BEGIN
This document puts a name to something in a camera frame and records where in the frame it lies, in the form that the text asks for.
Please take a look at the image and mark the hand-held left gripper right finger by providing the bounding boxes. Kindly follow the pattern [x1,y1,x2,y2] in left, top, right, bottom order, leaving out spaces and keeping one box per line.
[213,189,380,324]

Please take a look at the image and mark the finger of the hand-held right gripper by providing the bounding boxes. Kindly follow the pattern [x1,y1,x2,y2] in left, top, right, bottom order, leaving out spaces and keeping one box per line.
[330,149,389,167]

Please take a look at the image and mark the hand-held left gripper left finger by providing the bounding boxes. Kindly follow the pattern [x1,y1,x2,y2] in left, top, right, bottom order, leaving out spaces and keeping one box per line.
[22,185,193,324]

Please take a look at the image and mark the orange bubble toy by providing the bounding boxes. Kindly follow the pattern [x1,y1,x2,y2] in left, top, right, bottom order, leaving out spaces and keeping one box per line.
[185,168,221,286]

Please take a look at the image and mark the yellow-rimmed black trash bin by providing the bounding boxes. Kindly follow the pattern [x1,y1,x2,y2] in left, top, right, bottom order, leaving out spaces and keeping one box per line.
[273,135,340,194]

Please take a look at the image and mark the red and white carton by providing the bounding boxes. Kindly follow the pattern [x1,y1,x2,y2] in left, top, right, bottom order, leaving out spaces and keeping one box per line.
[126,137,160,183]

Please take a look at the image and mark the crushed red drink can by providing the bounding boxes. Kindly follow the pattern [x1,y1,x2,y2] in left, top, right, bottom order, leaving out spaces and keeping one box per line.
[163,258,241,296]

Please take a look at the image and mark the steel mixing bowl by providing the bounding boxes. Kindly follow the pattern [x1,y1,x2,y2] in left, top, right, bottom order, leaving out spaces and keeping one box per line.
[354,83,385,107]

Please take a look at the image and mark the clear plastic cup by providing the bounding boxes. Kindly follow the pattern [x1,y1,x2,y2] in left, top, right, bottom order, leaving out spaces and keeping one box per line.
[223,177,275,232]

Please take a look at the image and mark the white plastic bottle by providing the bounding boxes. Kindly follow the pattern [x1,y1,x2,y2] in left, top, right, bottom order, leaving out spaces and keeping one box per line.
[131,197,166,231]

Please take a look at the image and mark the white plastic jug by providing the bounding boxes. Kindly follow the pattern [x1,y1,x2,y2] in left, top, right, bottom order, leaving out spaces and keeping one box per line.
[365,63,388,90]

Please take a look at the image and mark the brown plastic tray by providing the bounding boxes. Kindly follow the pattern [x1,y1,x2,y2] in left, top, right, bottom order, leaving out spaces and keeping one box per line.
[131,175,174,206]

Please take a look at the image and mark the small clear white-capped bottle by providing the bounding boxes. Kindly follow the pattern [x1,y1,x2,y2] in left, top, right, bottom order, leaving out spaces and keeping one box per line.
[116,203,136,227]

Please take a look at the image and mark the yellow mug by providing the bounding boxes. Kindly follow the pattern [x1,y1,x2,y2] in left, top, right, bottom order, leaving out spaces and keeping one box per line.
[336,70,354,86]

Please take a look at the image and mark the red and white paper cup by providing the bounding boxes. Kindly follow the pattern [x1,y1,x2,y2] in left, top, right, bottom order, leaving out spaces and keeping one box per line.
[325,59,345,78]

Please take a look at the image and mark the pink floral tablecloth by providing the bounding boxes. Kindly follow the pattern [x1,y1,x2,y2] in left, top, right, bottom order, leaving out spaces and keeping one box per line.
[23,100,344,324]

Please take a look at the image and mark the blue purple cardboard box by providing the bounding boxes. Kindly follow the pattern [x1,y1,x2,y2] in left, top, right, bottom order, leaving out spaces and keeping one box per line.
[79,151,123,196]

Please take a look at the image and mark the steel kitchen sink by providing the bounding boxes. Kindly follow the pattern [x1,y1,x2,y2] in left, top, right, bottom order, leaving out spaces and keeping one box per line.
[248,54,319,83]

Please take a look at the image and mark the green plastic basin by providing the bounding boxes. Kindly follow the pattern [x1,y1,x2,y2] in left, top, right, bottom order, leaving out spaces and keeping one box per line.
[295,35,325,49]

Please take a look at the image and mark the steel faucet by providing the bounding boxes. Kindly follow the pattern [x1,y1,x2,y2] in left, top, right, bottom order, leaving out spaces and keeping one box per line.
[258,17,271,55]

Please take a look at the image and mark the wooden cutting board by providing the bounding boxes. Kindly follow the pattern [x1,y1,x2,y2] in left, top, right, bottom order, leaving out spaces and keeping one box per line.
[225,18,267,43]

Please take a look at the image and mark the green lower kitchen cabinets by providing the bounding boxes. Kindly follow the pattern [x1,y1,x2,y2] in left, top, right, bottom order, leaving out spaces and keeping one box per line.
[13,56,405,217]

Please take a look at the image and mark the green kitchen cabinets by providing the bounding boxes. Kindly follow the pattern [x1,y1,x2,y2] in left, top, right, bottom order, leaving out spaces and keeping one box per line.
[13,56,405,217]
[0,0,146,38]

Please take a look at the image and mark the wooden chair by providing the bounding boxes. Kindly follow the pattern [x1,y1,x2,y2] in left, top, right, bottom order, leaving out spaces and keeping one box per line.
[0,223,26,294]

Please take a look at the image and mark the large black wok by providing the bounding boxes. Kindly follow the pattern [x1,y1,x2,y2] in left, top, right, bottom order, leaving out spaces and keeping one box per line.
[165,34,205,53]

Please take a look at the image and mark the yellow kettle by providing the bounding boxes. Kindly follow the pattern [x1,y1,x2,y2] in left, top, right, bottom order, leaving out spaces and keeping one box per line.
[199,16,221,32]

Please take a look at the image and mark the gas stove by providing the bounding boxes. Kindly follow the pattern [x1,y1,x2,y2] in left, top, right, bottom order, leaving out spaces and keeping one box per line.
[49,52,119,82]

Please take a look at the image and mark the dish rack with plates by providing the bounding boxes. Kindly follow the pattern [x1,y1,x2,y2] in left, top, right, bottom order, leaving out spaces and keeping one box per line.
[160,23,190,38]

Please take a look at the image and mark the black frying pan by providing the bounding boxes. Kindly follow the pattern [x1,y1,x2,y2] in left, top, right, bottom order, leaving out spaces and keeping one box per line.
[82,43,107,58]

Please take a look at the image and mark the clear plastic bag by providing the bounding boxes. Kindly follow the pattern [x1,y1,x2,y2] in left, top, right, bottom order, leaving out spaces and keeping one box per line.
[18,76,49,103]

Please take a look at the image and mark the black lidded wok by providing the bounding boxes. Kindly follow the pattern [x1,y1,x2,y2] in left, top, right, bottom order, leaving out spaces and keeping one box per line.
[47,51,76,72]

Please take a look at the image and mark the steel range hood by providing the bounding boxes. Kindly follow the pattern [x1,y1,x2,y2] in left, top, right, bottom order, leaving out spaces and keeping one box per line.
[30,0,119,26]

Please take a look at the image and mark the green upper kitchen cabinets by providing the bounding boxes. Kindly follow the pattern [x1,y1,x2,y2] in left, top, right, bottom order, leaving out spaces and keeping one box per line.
END
__What is needed__.
Copy every record verbatim.

__Solution for this exercise__.
This document puts a name to something in a camera frame and records where in the frame it lies, in the form that the text asks for.
Please take a look at the image and mark the hand-held left gripper right finger by providing the bounding boxes. Kindly follow the pattern [x1,y1,x2,y2] in left, top, right, bottom order, leaving out spaces and keeping one box per line.
[213,189,380,324]

Please take a look at the image and mark the finger of the hand-held right gripper by providing the bounding boxes. Kindly follow the pattern [x1,y1,x2,y2] in left, top, right, bottom order, leaving out spaces and keeping one box per line.
[330,149,389,167]

Please take a look at the image and mark the hand-held left gripper left finger by providing the bounding boxes. Kindly follow the pattern [x1,y1,x2,y2] in left, top, right, bottom order, leaving out spaces and keeping one box per line.
[22,185,193,324]

Please take a look at the image and mark the orange bubble toy by providing the bounding boxes. Kindly follow the pattern [x1,y1,x2,y2] in left, top, right, bottom order, leaving out spaces and keeping one box per line.
[185,168,221,286]

Please take a look at the image and mark the yellow-rimmed black trash bin by providing the bounding boxes. Kindly follow the pattern [x1,y1,x2,y2] in left, top, right, bottom order, leaving out spaces and keeping one box per line.
[273,135,340,194]

Please take a look at the image and mark the red and white carton by providing the bounding boxes. Kindly follow the pattern [x1,y1,x2,y2] in left, top, right, bottom order, leaving out spaces and keeping one box per line.
[126,137,160,183]

Please take a look at the image and mark the crushed red drink can by providing the bounding boxes. Kindly follow the pattern [x1,y1,x2,y2] in left, top, right, bottom order, leaving out spaces and keeping one box per line.
[163,258,241,296]

Please take a look at the image and mark the steel mixing bowl by providing the bounding boxes. Kindly follow the pattern [x1,y1,x2,y2] in left, top, right, bottom order, leaving out spaces and keeping one box per line.
[354,83,385,107]

Please take a look at the image and mark the clear plastic cup by providing the bounding boxes. Kindly follow the pattern [x1,y1,x2,y2] in left, top, right, bottom order, leaving out spaces and keeping one box per line.
[223,177,275,232]

Please take a look at the image and mark the white plastic bottle by providing the bounding boxes. Kindly follow the pattern [x1,y1,x2,y2] in left, top, right, bottom order, leaving out spaces and keeping one box per line.
[131,197,166,231]

Please take a look at the image and mark the white plastic jug by providing the bounding boxes. Kindly follow the pattern [x1,y1,x2,y2] in left, top, right, bottom order, leaving out spaces and keeping one box per line.
[365,63,388,90]

Please take a look at the image and mark the brown plastic tray by providing the bounding boxes. Kindly follow the pattern [x1,y1,x2,y2] in left, top, right, bottom order, leaving out spaces and keeping one box per line.
[131,175,174,206]

Please take a look at the image and mark the small clear white-capped bottle by providing the bounding boxes. Kindly follow the pattern [x1,y1,x2,y2] in left, top, right, bottom order, leaving out spaces and keeping one box per line.
[116,203,136,227]

Please take a look at the image and mark the yellow mug by providing the bounding boxes. Kindly follow the pattern [x1,y1,x2,y2] in left, top, right, bottom order, leaving out spaces and keeping one box per line.
[336,70,354,86]

Please take a look at the image and mark the red and white paper cup by providing the bounding boxes. Kindly follow the pattern [x1,y1,x2,y2] in left, top, right, bottom order, leaving out spaces and keeping one box per line.
[325,59,345,78]

Please take a look at the image and mark the pink floral tablecloth by providing the bounding boxes. Kindly follow the pattern [x1,y1,x2,y2] in left, top, right, bottom order, leaving out spaces and keeping one box per line.
[23,100,344,324]

Please take a look at the image and mark the blue purple cardboard box by providing the bounding boxes. Kindly follow the pattern [x1,y1,x2,y2] in left, top, right, bottom order, leaving out spaces and keeping one box per line.
[79,151,123,196]

Please take a look at the image and mark the steel kitchen sink by providing the bounding boxes. Kindly follow the pattern [x1,y1,x2,y2] in left, top, right, bottom order, leaving out spaces and keeping one box per line.
[248,54,319,83]

Please take a look at the image and mark the green plastic basin by providing the bounding boxes. Kindly follow the pattern [x1,y1,x2,y2] in left, top, right, bottom order, leaving out spaces and keeping one box per line.
[295,35,325,49]

Please take a look at the image and mark the steel faucet by providing the bounding boxes. Kindly follow the pattern [x1,y1,x2,y2] in left, top, right, bottom order, leaving out spaces and keeping one box per line.
[258,17,271,55]

Please take a look at the image and mark the wooden cutting board by providing the bounding boxes. Kindly follow the pattern [x1,y1,x2,y2] in left, top, right, bottom order, leaving out spaces and keeping one box per line.
[225,18,267,43]

Please take a look at the image and mark the green lower kitchen cabinets by providing the bounding boxes. Kindly follow the pattern [x1,y1,x2,y2] in left, top, right, bottom order, leaving out spaces and keeping one box per line.
[13,56,405,217]

Please take a look at the image and mark the green kitchen cabinets by providing the bounding boxes. Kindly follow the pattern [x1,y1,x2,y2] in left, top, right, bottom order, leaving out spaces and keeping one box per line.
[13,56,405,217]
[0,0,146,38]

Please take a look at the image and mark the wooden chair by providing the bounding boxes. Kindly follow the pattern [x1,y1,x2,y2] in left, top, right, bottom order, leaving out spaces and keeping one box per line.
[0,223,26,294]

Please take a look at the image and mark the large black wok by providing the bounding boxes. Kindly follow the pattern [x1,y1,x2,y2] in left, top, right, bottom order, leaving out spaces and keeping one box per line.
[165,34,205,53]

Please take a look at the image and mark the yellow kettle by providing the bounding boxes. Kindly follow the pattern [x1,y1,x2,y2] in left, top, right, bottom order, leaving out spaces and keeping one box per line.
[199,16,221,32]

Please take a look at the image and mark the gas stove by providing the bounding boxes. Kindly follow the pattern [x1,y1,x2,y2] in left, top, right, bottom order, leaving out spaces and keeping one box per line.
[49,52,119,82]

Please take a look at the image and mark the dish rack with plates by providing the bounding boxes. Kindly follow the pattern [x1,y1,x2,y2] in left, top, right, bottom order, leaving out spaces and keeping one box per line.
[160,23,190,38]

Please take a look at the image and mark the black frying pan by providing the bounding boxes. Kindly follow the pattern [x1,y1,x2,y2] in left, top, right, bottom order, leaving out spaces and keeping one box per line.
[82,43,107,58]

Please take a look at the image and mark the clear plastic bag by providing the bounding boxes. Kindly follow the pattern [x1,y1,x2,y2] in left, top, right, bottom order, leaving out spaces and keeping one box per line.
[18,76,49,103]

Please take a look at the image and mark the black lidded wok by providing the bounding boxes. Kindly follow the pattern [x1,y1,x2,y2] in left, top, right, bottom order, leaving out spaces and keeping one box per line.
[47,51,76,72]

Please take a look at the image and mark the steel range hood by providing the bounding boxes. Kindly follow the pattern [x1,y1,x2,y2] in left, top, right, bottom order, leaving out spaces and keeping one box per line.
[30,0,119,26]

Please take a look at the image and mark the green upper kitchen cabinets by providing the bounding boxes. Kindly follow the pattern [x1,y1,x2,y2] in left, top, right, bottom order, leaving out spaces and keeping one box per line.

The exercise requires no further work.